For this exercise, restate every line below word for word and drop the images.

START Information shown

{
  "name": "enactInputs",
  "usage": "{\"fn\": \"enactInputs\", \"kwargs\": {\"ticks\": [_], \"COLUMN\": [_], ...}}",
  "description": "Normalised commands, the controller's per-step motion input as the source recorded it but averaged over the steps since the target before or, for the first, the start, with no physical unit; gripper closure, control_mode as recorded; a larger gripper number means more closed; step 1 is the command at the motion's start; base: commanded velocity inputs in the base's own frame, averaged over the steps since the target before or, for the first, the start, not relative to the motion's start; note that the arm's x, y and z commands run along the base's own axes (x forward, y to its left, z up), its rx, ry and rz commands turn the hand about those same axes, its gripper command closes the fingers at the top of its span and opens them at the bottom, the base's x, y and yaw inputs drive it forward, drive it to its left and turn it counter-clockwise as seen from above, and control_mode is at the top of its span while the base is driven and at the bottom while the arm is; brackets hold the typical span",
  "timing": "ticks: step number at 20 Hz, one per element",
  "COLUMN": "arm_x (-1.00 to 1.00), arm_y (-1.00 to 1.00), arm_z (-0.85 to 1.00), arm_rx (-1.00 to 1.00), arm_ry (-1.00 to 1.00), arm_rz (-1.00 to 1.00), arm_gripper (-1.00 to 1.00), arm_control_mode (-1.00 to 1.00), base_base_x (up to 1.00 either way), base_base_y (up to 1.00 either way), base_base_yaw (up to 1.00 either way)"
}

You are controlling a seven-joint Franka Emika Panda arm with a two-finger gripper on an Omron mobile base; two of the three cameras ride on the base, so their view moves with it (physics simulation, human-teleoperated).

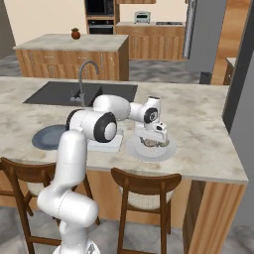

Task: Place two dumplings into each of the tupperware containers and then place the containers in the fridge.

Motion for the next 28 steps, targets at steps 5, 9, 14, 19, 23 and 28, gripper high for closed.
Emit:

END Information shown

_Answer to the problem_
{
  "name": "enactInputs",
  "usage": "{\"fn\": \"enactInputs\", \"kwargs\": {\"ticks\": [_], \"COLUMN\": [_], ...}}",
  "description": "Normalised commands, the controller's per-step motion input as the source recorded it but averaged over the steps since the target before or, for the first, the start, with no physical unit; gripper closure, control_mode as recorded; a larger gripper number means more closed; step 1 is the command at the motion's start; base: commanded velocity inputs in the base's own frame, averaged over the steps since the target before or, for the first, the start, not relative to the motion's start; note that the arm's x, y and z commands run along the base's own axes (x forward, y to its left, z up), its rx, ry and rz commands turn the hand about those same axes, its gripper command closes the fingers at the top of its span and opens them at the bottom, the base's x, y and yaw inputs drive it forward, drive it to its left and turn it counter-clockwise as seen from above, and control_mode is at the top of its span while the base is driven and at the bottom while the arm is; brackets hold the typical span",
  "timing": "ticks: step number at 20 Hz, one per element",
  "COLUMN": "arm_x (-1.00 to 1.00), arm_y (-1.00 to 1.00), arm_z (-0.85 to 1.00), arm_rx (-1.00 to 1.00), arm_ry (-1.00 to 1.00), arm_rz (-1.00 to 1.00), arm_gripper (-1.00 to 1.00), arm_control_mode (-1.00 to 1.00), base_base_x (up to 1.00 either way), base_base_y (up to 1.00 either way), base_base_yaw (up to 1.00 either way)"
}

You are controlling a seven-joint Franka Emika Panda arm with a two-finger gripper on an Omron mobile base; two of the three cameras ride on the base, so their view moves with it (physics simulation, human-teleoperated).


Task: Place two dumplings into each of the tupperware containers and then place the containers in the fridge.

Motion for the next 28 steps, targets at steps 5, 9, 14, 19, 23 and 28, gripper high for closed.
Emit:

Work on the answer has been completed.